Here are my top tips:

1.  Use a secondary, and therefore less expensive cut of meat. These cuts have more flavour but would be tough if cooked quickly. Long slow cooking allows the connective tissue to break down without the meat disintegrating, giving a wonderfully succulent and flavoursome result.

Beef – chuck steak, gravy beef (boneless shin), blade
Veal – osso bucco, breast
Lamb – boneless shoulder, boneless forequarter, shanks, neck chops
Pork – boneless shoulder, neck
Chicken – pieces on the bone are best, doesn’t need such long cooking

2.  For flavour and colour, brown the meat in small batches in the stockpot first. Either toss the meat in flour first, or sprinkle flour over afterwards if you are cooking a lot and be sure to brown for colour and to cook out the floury taste.

3.  Don’t overcrowd the meat when browning or it will stew in its own juices and toughen.

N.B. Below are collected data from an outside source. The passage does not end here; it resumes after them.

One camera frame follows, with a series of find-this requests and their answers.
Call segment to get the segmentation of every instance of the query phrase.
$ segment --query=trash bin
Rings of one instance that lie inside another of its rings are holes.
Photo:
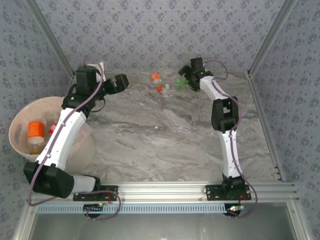
[[[35,162],[38,155],[30,155],[30,149],[28,148],[28,124],[34,119],[41,119],[45,112],[51,110],[61,112],[63,99],[59,96],[50,96],[35,100],[15,116],[9,128],[9,141],[13,149],[21,156]],[[67,173],[78,174],[92,162],[96,153],[96,146],[91,133],[91,127],[84,123],[68,154],[65,166]]]

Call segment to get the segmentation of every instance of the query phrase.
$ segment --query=small plastic bottle
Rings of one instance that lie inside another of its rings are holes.
[[[175,83],[176,83],[175,89],[178,91],[188,87],[189,85],[188,80],[186,80],[184,77],[177,78],[175,80]]]
[[[58,124],[60,113],[57,111],[46,111],[42,114],[42,121],[45,123],[44,141],[47,143]]]
[[[153,84],[160,84],[162,82],[160,74],[158,72],[153,73],[151,75],[151,81]]]
[[[45,124],[41,119],[35,119],[28,124],[28,148],[30,154],[40,154],[45,145]]]

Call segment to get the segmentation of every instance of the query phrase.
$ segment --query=wire
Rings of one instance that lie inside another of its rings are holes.
[[[258,204],[258,195],[257,195],[257,192],[255,190],[255,188],[247,181],[246,177],[243,175],[243,173],[241,172],[241,170],[239,169],[239,166],[238,166],[238,163],[237,163],[237,160],[236,160],[236,157],[235,157],[235,152],[234,152],[234,143],[233,143],[233,139],[232,139],[232,131],[236,131],[236,128],[238,127],[238,125],[240,124],[241,120],[242,120],[242,116],[243,116],[243,110],[242,110],[242,106],[241,104],[232,96],[230,95],[227,95],[227,94],[224,94],[223,92],[221,92],[217,86],[215,85],[215,82],[214,82],[215,78],[212,77],[212,86],[214,87],[214,89],[219,93],[221,94],[222,96],[224,97],[227,97],[229,99],[231,99],[232,101],[234,101],[236,103],[236,105],[238,106],[238,109],[239,109],[239,119],[238,119],[238,122],[233,126],[233,128],[231,128],[230,130],[230,134],[229,134],[229,138],[230,138],[230,146],[231,146],[231,155],[232,155],[232,159],[233,159],[233,163],[235,165],[235,168],[236,170],[238,171],[238,173],[240,174],[240,176],[242,177],[242,179],[244,180],[244,182],[253,190],[254,192],[254,197],[255,197],[255,202],[254,202],[254,206],[253,208],[248,212],[246,213],[245,215],[243,216],[237,216],[236,218],[238,219],[243,219],[245,217],[248,217],[250,216],[257,208],[257,204]]]
[[[246,208],[246,207],[247,207],[247,199],[246,199],[245,196],[243,196],[241,193],[239,194],[239,197],[240,197],[240,198],[243,198],[243,199],[245,200],[244,208]]]
[[[70,89],[69,89],[69,91],[68,91],[68,94],[72,94],[72,91],[75,89],[75,87],[76,87],[76,83],[74,83],[71,87],[70,87]]]
[[[238,214],[234,213],[233,211],[228,210],[227,212],[228,212],[229,214],[234,215],[234,216],[235,216],[234,218],[236,218],[236,219],[237,219],[238,216],[239,216]]]
[[[227,69],[226,65],[225,65],[223,62],[221,62],[221,61],[213,60],[213,59],[212,59],[212,60],[207,60],[207,61],[205,61],[204,64],[206,64],[206,63],[211,63],[211,62],[215,62],[215,63],[221,64],[221,66],[224,67],[225,73],[226,73],[225,77],[218,77],[218,76],[217,76],[217,77],[215,77],[215,79],[226,80],[226,79],[228,78],[228,75],[229,75],[229,72],[228,72],[228,69]]]
[[[103,68],[101,66],[100,63],[98,63],[98,67],[100,68],[100,72],[103,73]],[[103,83],[103,78],[104,78],[104,74],[102,74],[101,76],[101,79],[99,81],[99,84],[98,86],[96,87],[96,89],[94,90],[94,92],[83,102],[81,103],[79,106],[77,106],[76,108],[74,108],[66,117],[65,119],[62,121],[62,123],[60,124],[59,128],[56,130],[56,134],[54,135],[53,137],[53,140],[50,144],[50,146],[48,147],[48,151],[46,152],[46,155],[44,157],[44,159],[42,160],[42,162],[40,163],[40,165],[38,166],[38,168],[36,169],[34,175],[33,175],[33,178],[31,180],[31,183],[30,183],[30,188],[29,188],[29,192],[28,192],[28,198],[27,198],[27,202],[29,204],[29,206],[31,207],[34,207],[34,206],[37,206],[37,205],[40,205],[40,204],[43,204],[43,203],[46,203],[48,201],[51,201],[57,197],[53,196],[53,197],[50,197],[48,199],[45,199],[45,200],[42,200],[42,201],[39,201],[39,202],[36,202],[36,203],[32,203],[32,192],[33,192],[33,189],[34,189],[34,186],[35,186],[35,182],[36,182],[36,179],[42,169],[42,167],[45,165],[46,161],[48,160],[48,158],[51,156],[51,151],[52,149],[54,148],[54,145],[62,131],[62,129],[64,128],[64,126],[66,126],[66,122],[68,121],[68,119],[72,116],[72,114],[74,114],[76,111],[78,111],[80,108],[82,108],[84,105],[86,105],[96,94],[97,92],[99,91],[100,87],[102,86],[102,83]]]
[[[111,219],[111,218],[117,216],[118,213],[120,212],[120,210],[121,210],[121,198],[115,191],[100,190],[100,191],[91,191],[91,192],[79,192],[79,194],[88,194],[88,195],[91,195],[91,194],[104,194],[104,193],[113,194],[119,200],[119,206],[117,207],[115,213],[113,213],[110,216],[106,216],[106,217],[92,218],[92,217],[89,217],[90,210],[94,208],[94,206],[92,206],[92,207],[89,207],[86,210],[86,217],[87,217],[88,220],[93,220],[93,221],[108,220],[108,219]]]
[[[91,111],[91,113],[98,113],[100,112],[106,105],[106,100],[103,98],[103,106],[99,110]]]
[[[106,192],[106,195],[108,196],[108,202],[111,203],[110,194],[108,192]]]

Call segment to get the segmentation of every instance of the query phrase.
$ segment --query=patterned wallpaper
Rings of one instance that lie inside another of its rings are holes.
[[[283,2],[36,1],[74,69],[90,55],[122,71],[180,69],[196,56],[246,70]]]
[[[9,240],[29,187],[25,160],[9,143],[10,123],[30,101],[62,96],[69,77],[23,0],[1,0],[0,9],[0,240]]]
[[[254,77],[288,181],[320,239],[320,2],[299,0]]]

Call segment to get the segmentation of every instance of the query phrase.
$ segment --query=gray marble floor
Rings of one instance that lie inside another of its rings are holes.
[[[150,73],[129,73],[128,89],[106,96],[104,109],[90,114],[87,123],[93,128],[96,154],[83,174],[109,182],[222,179],[222,149],[211,127],[211,101],[202,91],[177,91],[172,86],[176,73],[160,74],[171,84],[169,90],[157,92]],[[273,163],[247,80],[229,75],[218,83],[243,106],[237,147],[244,175],[273,180]]]

4.  Cut meat and vegetables into similar-sized pieces to ensure even cooking. Add quick cooking ingredients like mushrooms towards the end of cooking.

5.  Choose the right size stockpot or casserole to cook in. Too small and the liquid may overflow, too large and the liquid can evaporate too much. Choose a stockpot or casserole dish which will be about ¾ full at the beginning of the cooking process.

6.  Ensure your pot has a tight fitting lid so that too much liquid doesn’t evaporate. If unsure, tie some baking paper over the top of the pot with string and then put the lid on. Alternatively for very long, slow cooking, you can make a flour and water paste to seal the lid to the pot.

One of my favourite recent recipes is Slow Cooked Beef in Guinness – something magical happens when you combine dark beer and beef, however don’t forget the tomato paste, it is essential to add sweetness and counteract the bitterness of the beer.